Published pricing now puts generated product images at cents each, against roughly $15 to $50 for a studio packshot and $89 to $300 for a styled lifestyle frame. Around two thirds of larger e-commerce operators budget for AI imaging tools. Any brand with a few hundred SKUs has already done this arithmetic.
We shoot product and food in our own studio and we use generative tools in the same pipeline, so this is not a defence of film. It is where the line falls once marketplace rules and physics are in the room.
Where generated images are good enough
Variants are where they earn their place. Once a product has been photographed properly, the expensive part is done, and most of what follows is repetition: a different background, a seasonal set, a colourway, a crop for a placement nobody planned for. Generated and AI-assisted edits handle that work well, and they handle it in minutes.

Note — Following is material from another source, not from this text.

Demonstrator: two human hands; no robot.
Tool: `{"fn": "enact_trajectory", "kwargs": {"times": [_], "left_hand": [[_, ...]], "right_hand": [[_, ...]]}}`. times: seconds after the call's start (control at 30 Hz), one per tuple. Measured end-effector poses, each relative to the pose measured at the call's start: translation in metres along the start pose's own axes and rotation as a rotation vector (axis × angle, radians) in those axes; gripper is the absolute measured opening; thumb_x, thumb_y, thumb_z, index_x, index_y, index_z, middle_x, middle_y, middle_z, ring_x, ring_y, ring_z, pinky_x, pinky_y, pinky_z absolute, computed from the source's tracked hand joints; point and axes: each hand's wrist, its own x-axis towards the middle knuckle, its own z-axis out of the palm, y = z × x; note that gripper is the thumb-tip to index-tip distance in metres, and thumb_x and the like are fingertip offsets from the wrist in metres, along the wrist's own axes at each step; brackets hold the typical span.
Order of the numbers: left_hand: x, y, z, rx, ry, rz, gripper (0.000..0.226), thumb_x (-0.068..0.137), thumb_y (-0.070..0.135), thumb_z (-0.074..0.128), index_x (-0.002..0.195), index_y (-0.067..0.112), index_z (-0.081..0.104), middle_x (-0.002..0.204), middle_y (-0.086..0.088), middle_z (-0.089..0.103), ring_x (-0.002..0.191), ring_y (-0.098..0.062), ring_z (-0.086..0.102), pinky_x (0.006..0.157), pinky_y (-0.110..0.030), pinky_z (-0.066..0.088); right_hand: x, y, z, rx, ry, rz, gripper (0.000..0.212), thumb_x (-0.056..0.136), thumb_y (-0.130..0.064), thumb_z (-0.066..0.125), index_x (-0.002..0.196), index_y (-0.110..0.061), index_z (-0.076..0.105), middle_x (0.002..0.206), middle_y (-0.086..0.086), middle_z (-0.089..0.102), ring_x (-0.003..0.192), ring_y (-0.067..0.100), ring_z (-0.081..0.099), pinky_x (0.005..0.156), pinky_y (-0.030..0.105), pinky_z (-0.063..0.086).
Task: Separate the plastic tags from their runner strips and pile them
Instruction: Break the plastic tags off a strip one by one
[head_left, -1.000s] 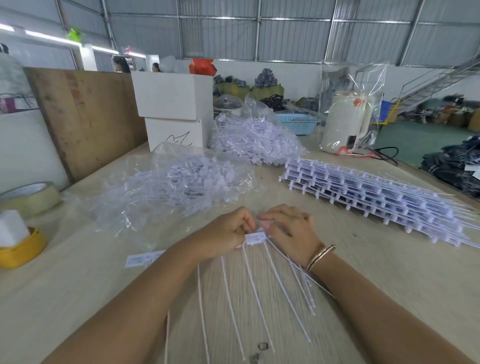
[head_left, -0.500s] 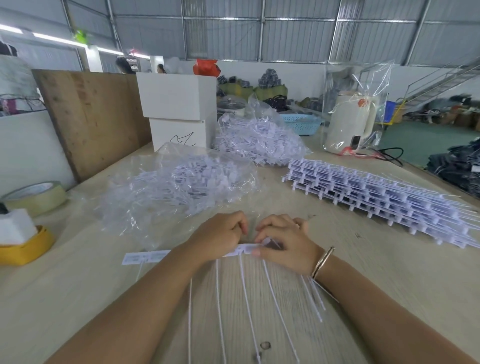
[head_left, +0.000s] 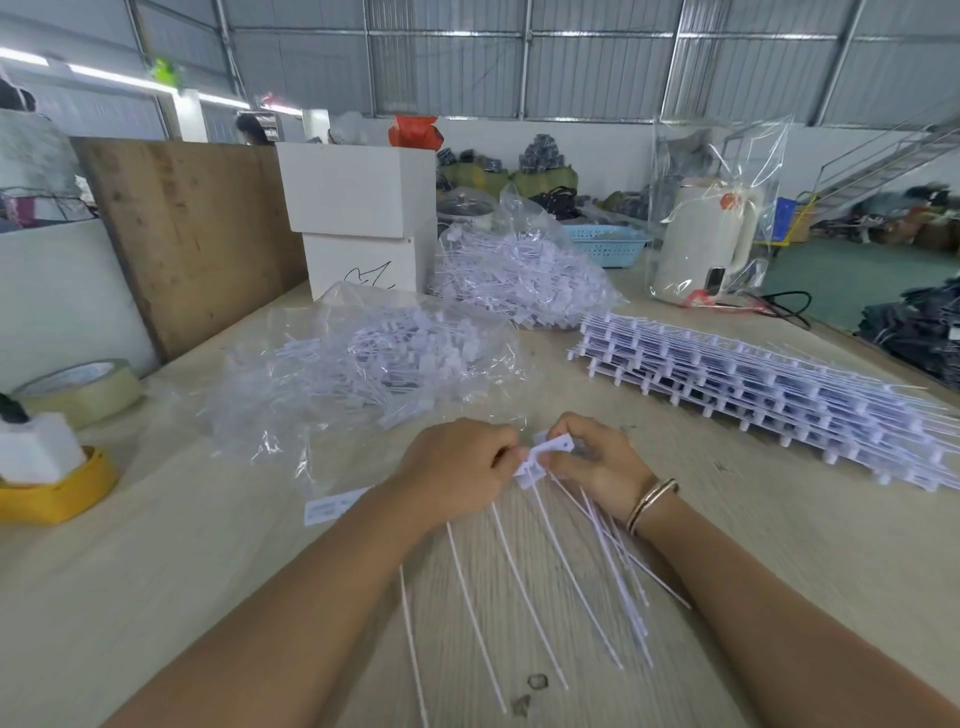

- Background and scene swaps on a product already shot to spec
- Seasonal and campaign variants of an approved hero frame
- Social crops and ratios that would otherwise go back to the retoucher
- Scale and context mock-ups for concepts that are still being argued about internally
Where a camera still wins
Reflective, transparent and heavily textured products. Glass, chrome, foil, water and anything with a specular highlight is where generators look convincing until a customer who has held the product sees it. The same is true of food, where steam, crumb and gloss are the whole sell, and of any pack where the print finish is part of the premium.
There is a second category, and it is the one that costs brands money: anything that has to be exactly right. The pack, the lockup, the Pantone, the ingredient panel. Models average their references, which is fine for a mood and wrong for a label.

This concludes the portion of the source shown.